Spot cleaning (the ‘sponge’ in sponge and press) is done by hand using steam and water-spotting guns, as well as a spotting chemical and brushes. Generally this is all that is needed for a suit unless it is heavily soiled – or the marks are oil-based. Perhaps most importantly, pressing is done expertly by hand.
I tried the service a couple of weeks ago, to assess how ‘expertly’ it could be done, and the results were impressive. The small marks on my Graham Browne suit (pictured) came out nicely and the pressing was very well done – a lot better than my recent experiment with Jeeves. The lapel roll was retained and the trouser crease was perfect.
Michael’s dry-cleaning service costs £40 for a suit, £21 for a jacket; spot cleaning is £30 and £16. That’s less than Jeeves.
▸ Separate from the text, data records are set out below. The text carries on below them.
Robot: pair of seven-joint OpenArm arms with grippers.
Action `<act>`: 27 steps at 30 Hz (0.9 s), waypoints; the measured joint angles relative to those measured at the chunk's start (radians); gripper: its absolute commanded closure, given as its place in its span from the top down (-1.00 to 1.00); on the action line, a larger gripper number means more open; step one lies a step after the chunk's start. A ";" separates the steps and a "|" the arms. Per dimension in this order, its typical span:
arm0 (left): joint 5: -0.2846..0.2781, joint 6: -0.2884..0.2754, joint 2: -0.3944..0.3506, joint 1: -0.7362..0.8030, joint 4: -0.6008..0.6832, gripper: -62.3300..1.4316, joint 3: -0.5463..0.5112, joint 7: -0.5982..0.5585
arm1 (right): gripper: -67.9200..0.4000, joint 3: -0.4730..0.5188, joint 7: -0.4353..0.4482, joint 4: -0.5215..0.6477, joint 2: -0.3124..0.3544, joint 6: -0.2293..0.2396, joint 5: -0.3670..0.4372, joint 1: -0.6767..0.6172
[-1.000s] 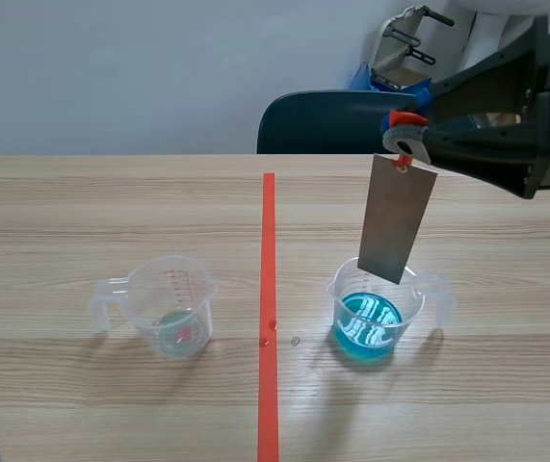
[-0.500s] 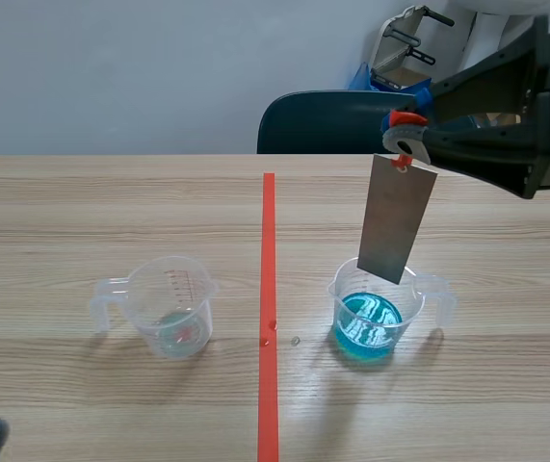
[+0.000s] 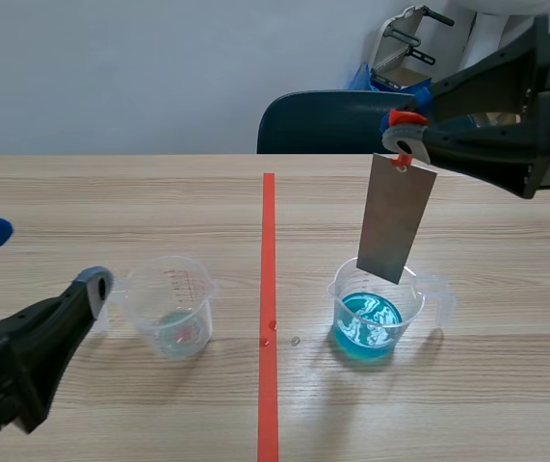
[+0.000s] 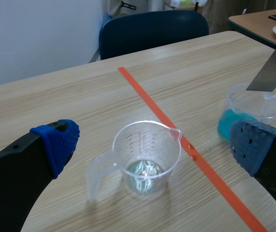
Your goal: Do the redox reaction experiment
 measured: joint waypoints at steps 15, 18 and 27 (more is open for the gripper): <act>0.003 -0.034 0.021 -0.504 -0.360 -0.29 0.435 0.050 | -0.97 0.000 0.000 0.000 0.000 0.000 0.000 0.000; 0.003 -0.033 0.055 -0.580 -0.409 -0.53 0.495 0.049 | -0.97 0.000 0.000 0.000 0.000 0.000 0.000 0.000; 0.056 -0.034 0.177 -0.761 -0.549 -0.88 0.670 0.049 | -0.97 0.000 0.000 0.000 0.000 0.000 0.000 0.000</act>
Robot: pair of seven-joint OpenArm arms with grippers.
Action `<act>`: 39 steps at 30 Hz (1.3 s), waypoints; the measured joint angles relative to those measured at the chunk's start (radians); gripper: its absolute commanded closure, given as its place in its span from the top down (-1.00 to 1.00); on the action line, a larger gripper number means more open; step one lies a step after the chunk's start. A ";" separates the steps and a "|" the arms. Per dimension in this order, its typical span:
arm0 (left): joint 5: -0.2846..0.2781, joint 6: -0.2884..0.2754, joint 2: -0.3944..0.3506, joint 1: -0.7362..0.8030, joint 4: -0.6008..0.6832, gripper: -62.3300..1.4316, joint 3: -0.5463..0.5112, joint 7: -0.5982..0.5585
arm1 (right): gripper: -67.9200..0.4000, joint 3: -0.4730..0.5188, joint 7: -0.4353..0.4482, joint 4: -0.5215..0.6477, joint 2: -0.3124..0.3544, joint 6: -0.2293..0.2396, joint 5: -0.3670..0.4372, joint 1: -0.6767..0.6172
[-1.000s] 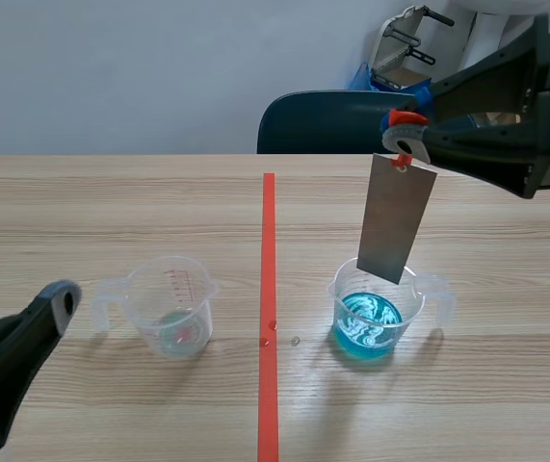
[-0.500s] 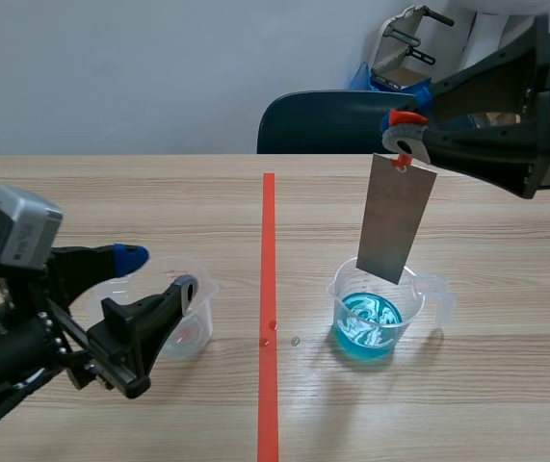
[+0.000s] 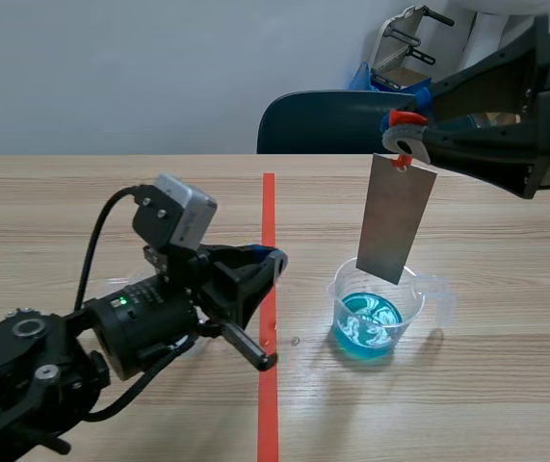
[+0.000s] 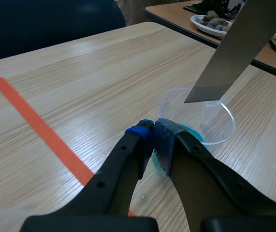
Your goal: Do the redox reaction experiment
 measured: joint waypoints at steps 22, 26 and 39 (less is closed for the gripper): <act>0.054 0.053 0.148 -0.149 -0.225 -0.88 0.105 -0.024 | -0.97 0.000 0.000 0.000 0.000 0.000 0.000 0.000; 0.073 0.052 0.161 -0.154 -0.227 -0.88 0.117 -0.026 | -0.97 0.000 0.000 0.000 0.000 0.000 0.000 0.000; 0.073 0.053 0.167 -0.154 -0.227 -0.88 0.117 -0.026 | -0.97 0.000 0.000 0.000 0.000 0.000 0.000 0.000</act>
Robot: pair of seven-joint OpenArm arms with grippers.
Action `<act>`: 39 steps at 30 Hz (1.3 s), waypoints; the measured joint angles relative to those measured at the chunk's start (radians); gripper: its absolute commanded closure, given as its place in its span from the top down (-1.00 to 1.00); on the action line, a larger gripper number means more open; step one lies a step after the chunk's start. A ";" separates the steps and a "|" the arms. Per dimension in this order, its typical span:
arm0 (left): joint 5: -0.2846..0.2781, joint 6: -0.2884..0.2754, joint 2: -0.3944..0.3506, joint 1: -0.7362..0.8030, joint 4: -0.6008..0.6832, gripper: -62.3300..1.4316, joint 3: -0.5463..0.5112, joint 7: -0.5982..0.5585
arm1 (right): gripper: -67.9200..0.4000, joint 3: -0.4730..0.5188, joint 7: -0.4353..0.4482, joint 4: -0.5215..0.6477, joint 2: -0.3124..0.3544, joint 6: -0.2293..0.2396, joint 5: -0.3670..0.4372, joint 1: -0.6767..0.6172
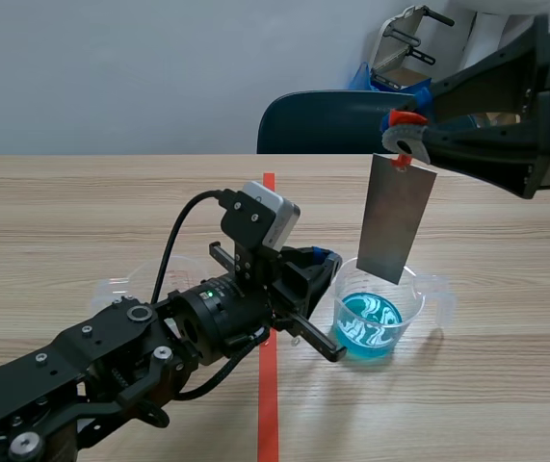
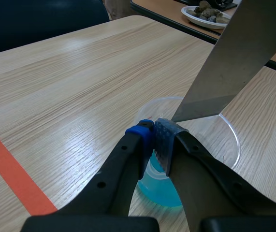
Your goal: Do the redox reaction experiment
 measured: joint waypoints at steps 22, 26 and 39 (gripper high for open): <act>-0.008 0.012 -0.268 0.246 0.260 -0.85 0.000 -0.100 | -0.97 0.000 0.000 0.000 0.000 0.000 0.000 0.000; 0.000 0.013 -0.335 0.336 0.327 -0.55 0.000 -0.147 | -0.97 0.000 0.000 0.000 0.000 0.000 0.000 0.000; -0.002 0.090 -0.382 0.435 0.387 1.00 -0.001 -0.185 | -0.97 0.000 0.000 0.000 0.000 0.000 0.000 0.000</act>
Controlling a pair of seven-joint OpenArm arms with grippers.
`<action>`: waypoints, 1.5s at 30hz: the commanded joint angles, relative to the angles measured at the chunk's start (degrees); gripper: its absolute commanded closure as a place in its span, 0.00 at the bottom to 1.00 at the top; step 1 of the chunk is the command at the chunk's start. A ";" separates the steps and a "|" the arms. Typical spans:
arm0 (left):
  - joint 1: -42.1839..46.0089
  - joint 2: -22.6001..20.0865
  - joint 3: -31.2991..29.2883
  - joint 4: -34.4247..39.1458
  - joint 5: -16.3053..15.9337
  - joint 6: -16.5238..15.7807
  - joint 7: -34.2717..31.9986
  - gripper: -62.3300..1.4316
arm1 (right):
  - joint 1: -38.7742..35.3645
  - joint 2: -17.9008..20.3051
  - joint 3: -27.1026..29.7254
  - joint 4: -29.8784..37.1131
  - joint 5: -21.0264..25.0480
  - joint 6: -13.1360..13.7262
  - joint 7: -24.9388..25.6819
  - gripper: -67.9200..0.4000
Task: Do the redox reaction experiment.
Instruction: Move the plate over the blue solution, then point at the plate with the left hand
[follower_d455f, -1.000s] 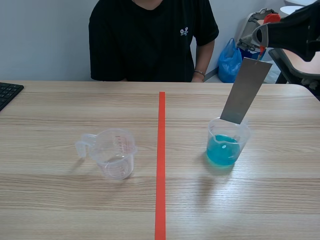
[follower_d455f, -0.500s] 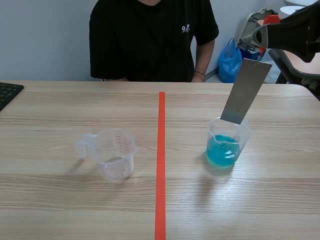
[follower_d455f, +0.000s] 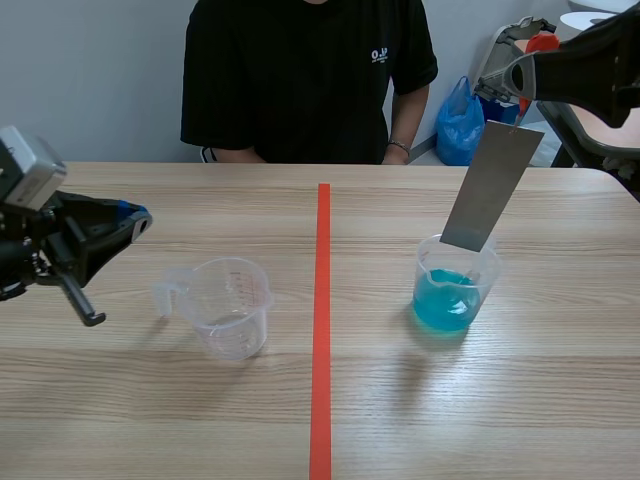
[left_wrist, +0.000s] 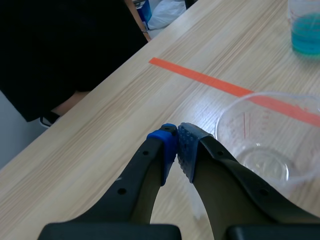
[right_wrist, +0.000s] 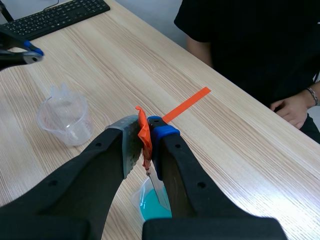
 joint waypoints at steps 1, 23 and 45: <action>-2.38 0.90 1.11 -1.33 -1.70 -0.11 0.46 0.91 | 1.16 0.63 0.44 1.05 1.09 0.02 0.83 0.97; -25.46 17.79 17.86 -26.16 -4.46 -0.11 6.03 0.91 | 1.16 0.63 0.44 1.05 1.31 0.00 0.87 0.97; -26.62 26.84 26.56 -26.58 -9.44 -0.11 11.72 0.91 | 1.14 0.63 0.44 1.05 1.29 0.00 -0.26 0.97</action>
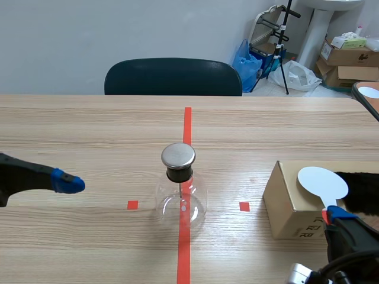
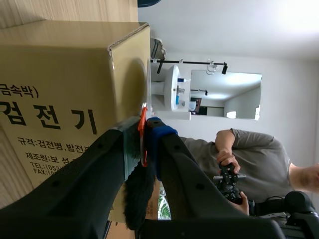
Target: Do the electroscope experiment
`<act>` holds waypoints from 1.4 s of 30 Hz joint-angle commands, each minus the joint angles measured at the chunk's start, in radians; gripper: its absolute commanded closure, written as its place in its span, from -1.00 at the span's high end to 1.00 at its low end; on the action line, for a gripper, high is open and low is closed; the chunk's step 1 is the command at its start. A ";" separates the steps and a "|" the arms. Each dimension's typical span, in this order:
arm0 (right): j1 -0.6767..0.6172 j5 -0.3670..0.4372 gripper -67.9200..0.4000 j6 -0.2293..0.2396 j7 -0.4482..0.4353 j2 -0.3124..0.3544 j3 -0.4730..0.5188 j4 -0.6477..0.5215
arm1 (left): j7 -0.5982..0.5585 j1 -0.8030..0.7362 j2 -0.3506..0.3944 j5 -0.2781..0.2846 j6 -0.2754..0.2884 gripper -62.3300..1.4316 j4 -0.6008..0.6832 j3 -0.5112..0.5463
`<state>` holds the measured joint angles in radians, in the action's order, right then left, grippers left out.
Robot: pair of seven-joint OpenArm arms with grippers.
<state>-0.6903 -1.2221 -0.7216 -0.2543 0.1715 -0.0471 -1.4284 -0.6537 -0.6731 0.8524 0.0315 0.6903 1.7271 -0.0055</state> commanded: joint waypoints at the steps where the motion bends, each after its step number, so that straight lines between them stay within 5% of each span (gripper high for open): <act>1: 0.008 0.004 -0.96 -0.061 -0.014 0.000 0.001 -0.016 | 0.009 -0.006 -0.021 0.010 0.005 1.00 0.014 -0.009; 18: -0.007 0.003 -0.96 -0.061 -0.067 -0.028 -0.001 0.019 | 0.049 -0.011 -0.043 0.085 0.006 1.00 0.037 -0.004; 42: -0.024 -0.001 -0.96 -0.061 -0.033 -0.031 0.000 0.019 | 0.053 -0.011 -0.043 0.108 0.006 1.00 0.037 -0.004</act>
<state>-0.7124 -1.2224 -0.7254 -0.2859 0.1390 -0.0479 -1.4006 -0.5869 -0.6842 0.8120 0.1249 0.6941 1.7512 -0.0059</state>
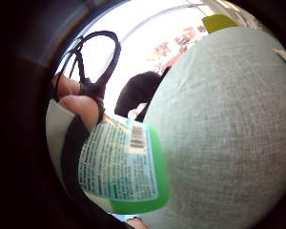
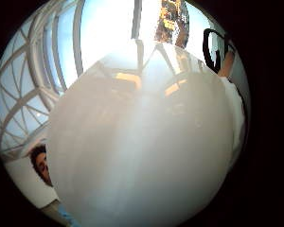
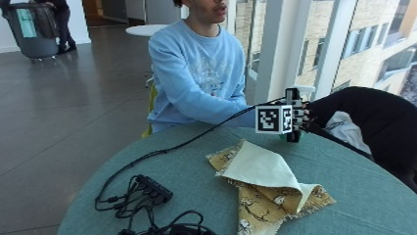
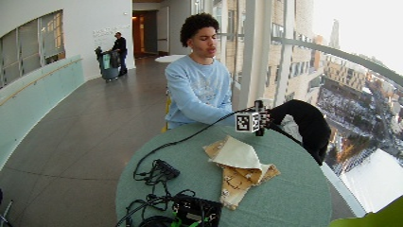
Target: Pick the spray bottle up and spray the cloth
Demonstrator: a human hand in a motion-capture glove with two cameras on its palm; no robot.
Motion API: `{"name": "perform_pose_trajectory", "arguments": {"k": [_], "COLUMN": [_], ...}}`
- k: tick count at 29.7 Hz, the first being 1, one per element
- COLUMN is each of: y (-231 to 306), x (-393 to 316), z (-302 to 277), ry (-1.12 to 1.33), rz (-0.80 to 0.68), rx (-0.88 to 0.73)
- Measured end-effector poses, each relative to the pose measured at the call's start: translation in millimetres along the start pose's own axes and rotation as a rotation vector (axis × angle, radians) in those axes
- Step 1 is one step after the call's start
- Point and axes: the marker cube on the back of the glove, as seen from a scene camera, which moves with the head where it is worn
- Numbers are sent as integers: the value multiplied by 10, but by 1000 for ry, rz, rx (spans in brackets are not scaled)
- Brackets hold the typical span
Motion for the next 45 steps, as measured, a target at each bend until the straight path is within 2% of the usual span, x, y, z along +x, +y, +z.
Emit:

Of course, unless you’re going to south London, the pieces will have to be picked up – which costs £25. But if you do a few suits at a time, the cost is reasonable.
Unless there are particular emergencies with stains, I tend to have my suits cleaned every two years, but pressed every year when they come out of summer or winter storage. I therefore plan to shift to a system where Michael picks up my clothes that have just come out of storage, cleans perhaps half of them, presses all of them, and makes any small repairs that are needed. For a wardrobe of expensive bespoke suits, it is not a large annual cost.
Michael can be contacted on: email@example.com
Background: For those that haven’t followed previous posts about sponge-and-press services, you can read the review of Jeeves here, and of a similar service to Press2Dress that also does high-end valet services here.
In general, suits do not have to be cleaned very often, and should’t be. Regular dry cleaning will damage the fibres and drastically shorten the life of the suit. Often all it needs is a good press – the steam pressing that any bespoke tailor will do to a suit before giving it to you. Steam does great things for wool, and the press will give the suit back its crisp finish. Any small stains can normally be done with some spot cleaning – hence the ‘sponge and press’ service that many tailors offer on their own suits.
They won’t do this for others’ suits, however, so that has driven my search over the past few years to find a good, independent sponge-and-press service. Press2Dress seems like the best solution so far.